* **INSTRUCTIONS FOR THE TASK**:
What you need to do is retype every entry exactly as written.

* **SUPPLIED DATA**:
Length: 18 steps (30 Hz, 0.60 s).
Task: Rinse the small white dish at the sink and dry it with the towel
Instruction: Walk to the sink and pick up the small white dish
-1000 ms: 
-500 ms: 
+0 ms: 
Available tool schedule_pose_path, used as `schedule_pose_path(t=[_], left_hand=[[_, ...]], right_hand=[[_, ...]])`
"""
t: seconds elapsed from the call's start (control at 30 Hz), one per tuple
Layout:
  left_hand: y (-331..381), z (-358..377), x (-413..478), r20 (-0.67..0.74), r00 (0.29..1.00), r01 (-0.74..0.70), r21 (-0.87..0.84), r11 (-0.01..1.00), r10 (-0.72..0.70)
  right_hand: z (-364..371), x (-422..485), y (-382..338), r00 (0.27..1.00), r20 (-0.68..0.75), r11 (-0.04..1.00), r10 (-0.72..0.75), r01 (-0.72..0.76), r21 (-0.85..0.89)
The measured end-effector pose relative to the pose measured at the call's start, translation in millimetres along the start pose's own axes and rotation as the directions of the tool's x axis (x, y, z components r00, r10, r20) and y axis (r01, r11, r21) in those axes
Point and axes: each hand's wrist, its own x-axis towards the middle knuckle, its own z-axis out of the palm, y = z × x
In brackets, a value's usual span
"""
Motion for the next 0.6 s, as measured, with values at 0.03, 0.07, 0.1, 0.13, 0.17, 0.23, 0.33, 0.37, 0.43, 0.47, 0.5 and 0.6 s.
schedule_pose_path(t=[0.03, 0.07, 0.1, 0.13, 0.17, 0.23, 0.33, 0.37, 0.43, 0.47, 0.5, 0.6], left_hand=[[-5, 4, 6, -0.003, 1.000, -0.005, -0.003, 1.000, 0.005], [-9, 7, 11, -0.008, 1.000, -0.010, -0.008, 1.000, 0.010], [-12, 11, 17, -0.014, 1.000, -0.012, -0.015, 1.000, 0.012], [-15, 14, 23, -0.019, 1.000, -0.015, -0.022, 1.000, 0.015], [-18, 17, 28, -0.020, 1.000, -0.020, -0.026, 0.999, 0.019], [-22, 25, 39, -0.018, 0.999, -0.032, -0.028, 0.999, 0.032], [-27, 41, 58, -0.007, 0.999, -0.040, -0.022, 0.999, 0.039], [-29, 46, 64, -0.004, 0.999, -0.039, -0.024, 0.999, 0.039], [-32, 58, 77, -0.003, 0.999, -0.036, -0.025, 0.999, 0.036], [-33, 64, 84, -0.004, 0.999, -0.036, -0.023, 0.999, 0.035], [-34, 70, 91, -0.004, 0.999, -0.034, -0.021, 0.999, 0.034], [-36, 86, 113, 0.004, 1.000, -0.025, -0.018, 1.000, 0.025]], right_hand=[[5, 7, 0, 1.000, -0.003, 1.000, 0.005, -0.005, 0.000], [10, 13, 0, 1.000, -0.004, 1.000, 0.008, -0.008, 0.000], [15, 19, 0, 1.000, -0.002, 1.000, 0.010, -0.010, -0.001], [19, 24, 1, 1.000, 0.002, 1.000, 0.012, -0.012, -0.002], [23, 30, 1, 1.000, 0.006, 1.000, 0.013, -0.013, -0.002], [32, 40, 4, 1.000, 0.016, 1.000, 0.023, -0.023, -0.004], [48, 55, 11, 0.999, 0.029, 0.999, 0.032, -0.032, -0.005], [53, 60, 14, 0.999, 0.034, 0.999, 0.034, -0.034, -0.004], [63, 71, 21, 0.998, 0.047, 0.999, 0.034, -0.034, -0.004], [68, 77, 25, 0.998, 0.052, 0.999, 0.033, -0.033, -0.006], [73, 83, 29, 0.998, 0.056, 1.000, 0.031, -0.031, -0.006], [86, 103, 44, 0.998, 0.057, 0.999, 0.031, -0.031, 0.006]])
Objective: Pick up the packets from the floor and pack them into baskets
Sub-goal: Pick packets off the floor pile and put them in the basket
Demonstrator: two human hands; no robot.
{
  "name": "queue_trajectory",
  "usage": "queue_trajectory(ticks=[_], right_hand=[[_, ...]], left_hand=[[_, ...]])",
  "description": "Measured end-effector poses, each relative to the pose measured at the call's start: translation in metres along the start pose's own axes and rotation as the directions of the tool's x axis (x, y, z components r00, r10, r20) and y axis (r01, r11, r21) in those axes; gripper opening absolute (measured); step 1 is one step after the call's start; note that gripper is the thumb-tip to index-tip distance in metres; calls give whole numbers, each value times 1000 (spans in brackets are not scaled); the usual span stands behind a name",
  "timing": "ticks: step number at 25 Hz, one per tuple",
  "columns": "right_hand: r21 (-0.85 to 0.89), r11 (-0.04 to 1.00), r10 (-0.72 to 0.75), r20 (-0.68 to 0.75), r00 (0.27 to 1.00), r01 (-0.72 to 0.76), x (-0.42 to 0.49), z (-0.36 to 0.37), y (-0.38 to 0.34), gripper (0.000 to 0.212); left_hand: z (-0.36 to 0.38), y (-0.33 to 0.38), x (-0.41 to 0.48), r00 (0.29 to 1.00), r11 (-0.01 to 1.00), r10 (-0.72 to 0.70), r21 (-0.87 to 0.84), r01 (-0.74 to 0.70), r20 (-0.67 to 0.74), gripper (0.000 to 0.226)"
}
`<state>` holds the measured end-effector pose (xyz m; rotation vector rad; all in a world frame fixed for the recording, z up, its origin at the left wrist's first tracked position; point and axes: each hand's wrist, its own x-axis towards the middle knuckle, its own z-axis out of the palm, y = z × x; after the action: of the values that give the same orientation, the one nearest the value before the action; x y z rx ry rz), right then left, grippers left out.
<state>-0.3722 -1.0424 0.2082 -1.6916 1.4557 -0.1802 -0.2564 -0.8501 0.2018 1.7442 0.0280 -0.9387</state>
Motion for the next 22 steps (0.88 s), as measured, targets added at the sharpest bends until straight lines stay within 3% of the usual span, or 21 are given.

* **PROBLEM SOLUTION**:
Length: 18 steps (30 Hz, 0.60 s).
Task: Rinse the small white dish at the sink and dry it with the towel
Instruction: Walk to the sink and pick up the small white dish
-1000 ms: 
-500 ms: 
+0 ms: 
Available tool schedule_pose_path, used as `schedule_pose_path(t=[_], left_hand=[[_, ...]], right_hand=[[_, ...]])`
"""
t: seconds elapsed from the call's start (control at 30 Hz), one per tuple
Layout:
  left_hand: y (-331..381), z (-358..377), x (-413..478), r20 (-0.67..0.74), r00 (0.29..1.00), r01 (-0.74..0.70), r21 (-0.87..0.84), r11 (-0.01..1.00), r10 (-0.72..0.70)
  right_hand: z (-364..371), x (-422..485), y (-382..338), r00 (0.27..1.00), r20 (-0.68..0.75), r11 (-0.04..1.00), r10 (-0.72..0.75), r01 (-0.72..0.76), r21 (-0.85..0.89)
The measured end-effector pose relative to the pose measured at the call's start, translation in millimetres along the start pose's own axes and rotation as the directions of the tool's x axis (x, y, z components r00, r10, r20) and y axis (r01, r11, r21) in those axes
Point and axes: each hand's wrist, its own x-axis towards the middle knuckle, its own z-axis out of the palm, y = z × x
In brackets, a value's usual span
"""
Motion for the next 0.6 s, as measured, with values at 0.03, 0.07, 0.1, 0.13, 0.17, 0.23, 0.33, 0.37, 0.43, 0.47, 0.5 and 0.6 s.
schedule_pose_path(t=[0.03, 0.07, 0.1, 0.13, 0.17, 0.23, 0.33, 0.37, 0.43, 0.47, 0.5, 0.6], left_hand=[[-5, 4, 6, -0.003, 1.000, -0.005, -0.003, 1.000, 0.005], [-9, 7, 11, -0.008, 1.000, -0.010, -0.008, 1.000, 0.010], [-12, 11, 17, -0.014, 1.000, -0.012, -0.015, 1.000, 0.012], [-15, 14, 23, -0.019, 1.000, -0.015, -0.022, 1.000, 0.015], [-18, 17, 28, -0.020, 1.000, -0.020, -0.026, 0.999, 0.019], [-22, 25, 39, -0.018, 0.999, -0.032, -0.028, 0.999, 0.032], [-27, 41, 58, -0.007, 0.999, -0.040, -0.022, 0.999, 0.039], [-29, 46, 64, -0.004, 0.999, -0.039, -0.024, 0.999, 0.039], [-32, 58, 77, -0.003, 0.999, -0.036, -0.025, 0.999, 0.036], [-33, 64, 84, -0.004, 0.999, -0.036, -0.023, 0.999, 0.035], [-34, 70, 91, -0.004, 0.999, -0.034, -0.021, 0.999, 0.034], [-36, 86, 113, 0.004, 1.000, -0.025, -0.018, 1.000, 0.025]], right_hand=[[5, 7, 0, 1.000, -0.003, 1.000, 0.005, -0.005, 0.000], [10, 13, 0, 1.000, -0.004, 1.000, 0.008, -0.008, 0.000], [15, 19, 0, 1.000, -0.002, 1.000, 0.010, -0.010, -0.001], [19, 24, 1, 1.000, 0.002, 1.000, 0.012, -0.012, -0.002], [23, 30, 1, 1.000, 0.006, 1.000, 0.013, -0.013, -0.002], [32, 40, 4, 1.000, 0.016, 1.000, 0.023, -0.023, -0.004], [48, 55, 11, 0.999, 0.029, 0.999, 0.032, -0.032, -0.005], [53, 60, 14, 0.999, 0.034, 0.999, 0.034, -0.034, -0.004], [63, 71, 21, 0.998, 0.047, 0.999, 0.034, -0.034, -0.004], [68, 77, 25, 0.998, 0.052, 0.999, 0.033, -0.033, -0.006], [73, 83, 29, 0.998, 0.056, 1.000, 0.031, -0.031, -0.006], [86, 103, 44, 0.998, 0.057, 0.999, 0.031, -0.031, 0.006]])
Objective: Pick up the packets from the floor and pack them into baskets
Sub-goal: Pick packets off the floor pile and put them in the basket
Demonstrator: two human hands; no robot.
{
  "name": "queue_trajectory",
  "usage": "queue_trajectory(ticks=[_], right_hand=[[_, ...]], left_hand=[[_, ...]])",
  "description": "Measured end-effector poses, each relative to the pose measured at the call's start: translation in metres along the start pose's own axes and rotation as the directions of the tool's x axis (x, y, z components r00, r10, r20) and y axis (r01, r11, r21) in those axes; gripper opening absolute (measured); step 1 is one step after the call's start; note that gripper is the thumb-tip to index-tip distance in metres; calls give whole numbers, each value times 1000 (spans in brackets are not scaled); the usual span stands behind a name",
  "timing": "ticks: step number at 25 Hz, one per tuple",
  "columns": "right_hand: r21 (-0.85 to 0.89), r11 (-0.04 to 1.00), r10 (-0.72 to 0.75), r20 (-0.68 to 0.75), r00 (0.27 to 1.00), r01 (-0.72 to 0.76), x (-0.42 to 0.49), z (-0.36 to 0.37), y (-0.38 to 0.34), gripper (0.000 to 0.212); left_hand: z (-0.36 to 0.38), y (-0.33 to 0.38), x (-0.41 to 0.48), r00 (0.29 to 1.00), r11 (-0.01 to 1.00), r10 (-0.72 to 0.70), r21 (-0.87 to 0.84), r01 (-0.74 to 0.70), r20 (-0.67 to 0.74), gripper (0.000 to 0.226)"
}
`<state>` holds the measured end-effector pose (xyz m; rotation vector rad; all in a world frame fixed for the recording, z up, its origin at the left wrist's first tracked position; point and axes: each hand's wrist, its own x-axis towards the middle knuckle, its own z-axis out of the palm, y = z × x; after the action: of the values that give the same orientation, the one nearest the value before the action; x y z rx ry rz), right then left, grippers left out.
<state>-0.3722 -1.0424 0.2082 -1.6916 1.4557 -0.1802 -0.2564 -0.8501 0.2018 1.7442 0.0280 -0.9387</state>
Motion for the next 22 steps (0.88 s), as measured, targets added at the sharpest bends until straight lines stay within 3% of the usual span, or 21 are given.

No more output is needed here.